**Work order:** Output the following data exactly.

Extracted records section start

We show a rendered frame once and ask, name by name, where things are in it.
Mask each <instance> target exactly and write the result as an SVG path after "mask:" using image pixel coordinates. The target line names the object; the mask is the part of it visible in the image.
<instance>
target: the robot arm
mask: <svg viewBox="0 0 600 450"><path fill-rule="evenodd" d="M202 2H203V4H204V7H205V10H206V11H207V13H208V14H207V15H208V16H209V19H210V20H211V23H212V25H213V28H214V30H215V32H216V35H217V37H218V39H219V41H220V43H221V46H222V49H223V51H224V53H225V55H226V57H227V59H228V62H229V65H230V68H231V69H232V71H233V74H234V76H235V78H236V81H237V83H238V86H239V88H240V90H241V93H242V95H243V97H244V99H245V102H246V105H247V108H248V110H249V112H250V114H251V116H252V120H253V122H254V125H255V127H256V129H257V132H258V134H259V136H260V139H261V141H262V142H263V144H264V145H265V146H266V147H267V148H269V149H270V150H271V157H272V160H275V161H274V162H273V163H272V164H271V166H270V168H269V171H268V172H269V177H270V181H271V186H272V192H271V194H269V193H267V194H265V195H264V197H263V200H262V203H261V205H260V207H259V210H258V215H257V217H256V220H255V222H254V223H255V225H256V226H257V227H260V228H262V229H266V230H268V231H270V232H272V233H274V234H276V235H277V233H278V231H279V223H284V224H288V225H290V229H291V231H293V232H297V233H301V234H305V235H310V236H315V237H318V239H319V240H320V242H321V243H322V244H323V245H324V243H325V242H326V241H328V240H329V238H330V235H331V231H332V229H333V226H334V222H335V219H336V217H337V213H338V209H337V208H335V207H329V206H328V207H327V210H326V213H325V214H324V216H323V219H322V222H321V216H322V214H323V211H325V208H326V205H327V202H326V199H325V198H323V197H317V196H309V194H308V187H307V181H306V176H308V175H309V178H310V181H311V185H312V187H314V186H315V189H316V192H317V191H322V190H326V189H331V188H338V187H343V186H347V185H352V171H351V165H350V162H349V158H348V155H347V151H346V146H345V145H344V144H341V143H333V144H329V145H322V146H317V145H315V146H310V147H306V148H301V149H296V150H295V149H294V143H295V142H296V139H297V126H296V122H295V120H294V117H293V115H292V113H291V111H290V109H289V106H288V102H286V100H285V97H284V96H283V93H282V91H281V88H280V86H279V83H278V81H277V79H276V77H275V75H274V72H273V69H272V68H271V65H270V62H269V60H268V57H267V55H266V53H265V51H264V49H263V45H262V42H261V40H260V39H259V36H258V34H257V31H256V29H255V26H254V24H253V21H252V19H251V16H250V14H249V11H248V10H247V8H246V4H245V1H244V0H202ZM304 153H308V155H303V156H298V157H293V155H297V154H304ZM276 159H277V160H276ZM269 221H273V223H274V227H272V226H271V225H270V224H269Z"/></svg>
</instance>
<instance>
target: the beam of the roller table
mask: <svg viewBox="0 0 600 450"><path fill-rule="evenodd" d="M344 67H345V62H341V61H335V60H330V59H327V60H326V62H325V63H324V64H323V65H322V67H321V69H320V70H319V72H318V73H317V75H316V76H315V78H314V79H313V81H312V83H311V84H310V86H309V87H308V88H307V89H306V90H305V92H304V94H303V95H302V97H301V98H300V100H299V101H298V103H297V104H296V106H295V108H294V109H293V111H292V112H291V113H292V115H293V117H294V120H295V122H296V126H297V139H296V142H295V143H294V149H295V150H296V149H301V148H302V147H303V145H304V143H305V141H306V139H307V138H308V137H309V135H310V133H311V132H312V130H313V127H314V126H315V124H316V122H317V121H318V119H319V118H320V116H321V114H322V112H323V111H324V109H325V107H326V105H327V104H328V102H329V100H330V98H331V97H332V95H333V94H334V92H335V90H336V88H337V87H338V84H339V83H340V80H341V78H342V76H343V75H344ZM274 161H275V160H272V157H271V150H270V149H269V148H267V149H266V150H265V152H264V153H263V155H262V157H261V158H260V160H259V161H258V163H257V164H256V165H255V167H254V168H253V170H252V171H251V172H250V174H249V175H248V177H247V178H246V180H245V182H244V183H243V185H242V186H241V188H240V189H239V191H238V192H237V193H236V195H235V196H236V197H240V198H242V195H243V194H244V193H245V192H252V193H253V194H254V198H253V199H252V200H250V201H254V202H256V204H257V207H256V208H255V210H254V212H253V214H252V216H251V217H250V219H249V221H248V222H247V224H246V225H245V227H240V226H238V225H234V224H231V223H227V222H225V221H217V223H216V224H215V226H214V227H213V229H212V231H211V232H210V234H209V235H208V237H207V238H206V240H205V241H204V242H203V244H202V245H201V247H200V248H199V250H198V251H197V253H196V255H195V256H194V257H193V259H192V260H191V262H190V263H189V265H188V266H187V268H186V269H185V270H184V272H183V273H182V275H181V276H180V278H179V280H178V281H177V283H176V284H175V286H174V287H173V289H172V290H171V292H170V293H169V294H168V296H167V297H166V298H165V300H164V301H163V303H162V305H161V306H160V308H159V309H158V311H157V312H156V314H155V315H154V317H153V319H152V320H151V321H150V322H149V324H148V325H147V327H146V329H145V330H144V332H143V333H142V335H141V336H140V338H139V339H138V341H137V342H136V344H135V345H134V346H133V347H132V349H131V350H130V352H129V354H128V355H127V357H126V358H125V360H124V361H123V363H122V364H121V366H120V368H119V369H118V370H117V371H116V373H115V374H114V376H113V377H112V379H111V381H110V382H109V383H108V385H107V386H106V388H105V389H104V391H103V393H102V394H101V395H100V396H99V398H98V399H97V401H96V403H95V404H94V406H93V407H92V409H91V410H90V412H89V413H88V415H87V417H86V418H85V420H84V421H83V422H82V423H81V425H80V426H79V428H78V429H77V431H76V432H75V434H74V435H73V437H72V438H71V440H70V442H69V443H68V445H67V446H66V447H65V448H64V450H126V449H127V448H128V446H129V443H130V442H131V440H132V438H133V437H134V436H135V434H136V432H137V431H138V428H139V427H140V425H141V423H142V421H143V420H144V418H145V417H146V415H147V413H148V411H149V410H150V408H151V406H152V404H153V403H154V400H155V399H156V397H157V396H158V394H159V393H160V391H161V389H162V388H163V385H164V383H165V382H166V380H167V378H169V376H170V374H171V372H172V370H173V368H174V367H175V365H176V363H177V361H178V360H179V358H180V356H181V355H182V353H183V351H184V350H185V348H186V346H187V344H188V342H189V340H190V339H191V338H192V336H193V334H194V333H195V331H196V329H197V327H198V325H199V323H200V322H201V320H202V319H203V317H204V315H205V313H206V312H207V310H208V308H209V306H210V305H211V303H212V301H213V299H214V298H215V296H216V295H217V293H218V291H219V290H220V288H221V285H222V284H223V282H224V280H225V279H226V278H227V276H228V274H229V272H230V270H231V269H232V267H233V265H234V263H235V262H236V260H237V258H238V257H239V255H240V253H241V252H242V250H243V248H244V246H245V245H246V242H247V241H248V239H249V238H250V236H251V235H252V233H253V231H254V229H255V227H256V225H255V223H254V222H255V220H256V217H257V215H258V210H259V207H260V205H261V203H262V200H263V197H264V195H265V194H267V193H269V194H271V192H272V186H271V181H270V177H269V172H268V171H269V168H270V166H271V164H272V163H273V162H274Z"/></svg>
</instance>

Extracted records section end

**Exercise solution:**
We show a rendered frame once and ask, name by name, where things are in it.
Mask each <instance> target exactly and write the result as an SVG path after "mask:" using image pixel coordinates. The target line names the object; the mask is the part of it visible in the image.
<instance>
target: the robot arm
mask: <svg viewBox="0 0 600 450"><path fill-rule="evenodd" d="M202 2H203V4H204V7H205V10H206V11H207V13H208V14H207V15H208V16H209V19H210V20H211V23H212V25H213V28H214V30H215V32H216V35H217V37H218V39H219V41H220V43H221V46H222V49H223V51H224V53H225V55H226V57H227V59H228V62H229V65H230V68H231V69H232V71H233V74H234V76H235V78H236V81H237V83H238V86H239V88H240V90H241V93H242V95H243V97H244V99H245V102H246V105H247V108H248V110H249V112H250V114H251V116H252V120H253V122H254V125H255V127H256V129H257V132H258V134H259V136H260V139H261V141H262V142H263V144H264V145H265V146H266V147H267V148H269V149H270V150H271V157H272V160H275V161H274V162H273V163H272V164H271V166H270V168H269V171H268V172H269V177H270V181H271V186H272V192H271V194H269V193H267V194H265V195H264V197H263V200H262V203H261V205H260V207H259V210H258V215H257V217H256V220H255V222H254V223H255V225H256V226H257V227H260V228H262V229H266V230H268V231H270V232H272V233H274V234H276V235H277V233H278V231H279V223H284V224H288V225H290V229H291V231H293V232H297V233H301V234H305V235H310V236H315V237H318V239H319V240H320V242H321V243H322V244H323V245H324V243H325V242H326V241H328V240H329V238H330V235H331V231H332V229H333V226H334V222H335V219H336V217H337V213H338V209H337V208H335V207H329V206H328V207H327V210H326V213H325V214H324V216H323V219H322V222H321V216H322V214H323V211H325V208H326V205H327V202H326V199H325V198H323V197H317V196H309V194H308V187H307V181H306V176H308V175H309V178H310V181H311V185H312V187H314V186H315V189H316V192H317V191H322V190H326V189H331V188H338V187H343V186H347V185H352V171H351V165H350V162H349V158H348V155H347V151H346V146H345V145H344V144H341V143H333V144H329V145H322V146H317V145H315V146H310V147H306V148H301V149H296V150H295V149H294V143H295V142H296V139H297V126H296V122H295V120H294V117H293V115H292V113H291V111H290V109H289V106H288V102H286V100H285V97H284V96H283V93H282V91H281V88H280V86H279V83H278V81H277V79H276V77H275V75H274V72H273V69H272V68H271V65H270V62H269V60H268V57H267V55H266V53H265V51H264V49H263V45H262V42H261V40H260V39H259V36H258V34H257V31H256V29H255V26H254V24H253V21H252V19H251V16H250V14H249V11H248V10H247V8H246V4H245V1H244V0H202ZM304 153H308V155H303V156H298V157H293V155H297V154H304ZM276 159H277V160H276ZM269 221H273V223H274V227H272V226H271V225H270V224H269Z"/></svg>
</instance>
<instance>
target: the beam of the roller table
mask: <svg viewBox="0 0 600 450"><path fill-rule="evenodd" d="M344 67H345V62H341V61H335V60H330V59H327V60H326V62H325V63H324V64H323V65H322V67H321V69H320V70H319V72H318V73H317V75H316V76H315V78H314V79H313V81H312V83H311V84H310V86H309V87H308V88H307V89H306V90H305V92H304V94H303V95H302V97H301V98H300V100H299V101H298V103H297V104H296V106H295V108H294V109H293V111H292V112H291V113H292V115H293V117H294V120H295V122H296V126H297V139H296V142H295V143H294V149H295V150H296V149H301V148H302V147H303V145H304V143H305V141H306V139H307V138H308V137H309V135H310V133H311V132H312V130H313V127H314V126H315V124H316V122H317V121H318V119H319V118H320V116H321V114H322V112H323V111H324V109H325V107H326V105H327V104H328V102H329V100H330V98H331V97H332V95H333V94H334V92H335V90H336V88H337V87H338V84H339V83H340V80H341V78H342V76H343V75H344ZM274 161H275V160H272V157H271V150H270V149H269V148H267V149H266V150H265V152H264V153H263V155H262V157H261V158H260V160H259V161H258V163H257V164H256V165H255V167H254V168H253V170H252V171H251V172H250V174H249V175H248V177H247V178H246V180H245V182H244V183H243V185H242V186H241V188H240V189H239V191H238V192H237V193H236V195H235V196H236V197H240V198H242V195H243V194H244V193H245V192H252V193H253V194H254V198H253V199H252V200H250V201H254V202H256V204H257V207H256V208H255V210H254V212H253V214H252V216H251V217H250V219H249V221H248V222H247V224H246V225H245V227H240V226H238V225H234V224H231V223H227V222H225V221H217V223H216V224H215V226H214V227H213V229H212V231H211V232H210V234H209V235H208V237H207V238H206V240H205V241H204V242H203V244H202V245H201V247H200V248H199V250H198V251H197V253H196V255H195V256H194V257H193V259H192V260H191V262H190V263H189V265H188V266H187V268H186V269H185V270H184V272H183V273H182V275H181V276H180V278H179V280H178V281H177V283H176V284H175V286H174V287H173V289H172V290H171V292H170V293H169V294H168V296H167V297H166V298H165V300H164V301H163V303H162V305H161V306H160V308H159V309H158V311H157V312H156V314H155V315H154V317H153V319H152V320H151V321H150V322H149V324H148V325H147V327H146V329H145V330H144V332H143V333H142V335H141V336H140V338H139V339H138V341H137V342H136V344H135V345H134V346H133V347H132V349H131V350H130V352H129V354H128V355H127V357H126V358H125V360H124V361H123V363H122V364H121V366H120V368H119V369H118V370H117V371H116V373H115V374H114V376H113V377H112V379H111V381H110V382H109V383H108V385H107V386H106V388H105V389H104V391H103V393H102V394H101V395H100V396H99V398H98V399H97V401H96V403H95V404H94V406H93V407H92V409H91V410H90V412H89V413H88V415H87V417H86V418H85V420H84V421H83V422H82V423H81V425H80V426H79V428H78V429H77V431H76V432H75V434H74V435H73V437H72V438H71V440H70V442H69V443H68V445H67V446H66V447H65V448H64V450H126V449H127V448H128V446H129V443H130V442H131V440H132V438H133V437H134V436H135V434H136V432H137V431H138V428H139V427H140V425H141V423H142V421H143V420H144V418H145V417H146V415H147V413H148V411H149V410H150V408H151V406H152V404H153V403H154V400H155V399H156V397H157V396H158V394H159V393H160V391H161V389H162V388H163V385H164V383H165V382H166V380H167V378H169V376H170V374H171V372H172V370H173V368H174V367H175V365H176V363H177V361H178V360H179V358H180V356H181V355H182V353H183V351H184V350H185V348H186V346H187V344H188V342H189V340H190V339H191V338H192V336H193V334H194V333H195V331H196V329H197V327H198V325H199V323H200V322H201V320H202V319H203V317H204V315H205V313H206V312H207V310H208V308H209V306H210V305H211V303H212V301H213V299H214V298H215V296H216V295H217V293H218V291H219V290H220V288H221V285H222V284H223V282H224V280H225V279H226V278H227V276H228V274H229V272H230V270H231V269H232V267H233V265H234V263H235V262H236V260H237V258H238V257H239V255H240V253H241V252H242V250H243V248H244V246H245V245H246V242H247V241H248V239H249V238H250V236H251V235H252V233H253V231H254V229H255V227H256V225H255V223H254V222H255V220H256V217H257V215H258V210H259V207H260V205H261V203H262V200H263V197H264V195H265V194H267V193H269V194H271V192H272V186H271V181H270V177H269V172H268V171H269V168H270V166H271V164H272V163H273V162H274Z"/></svg>
</instance>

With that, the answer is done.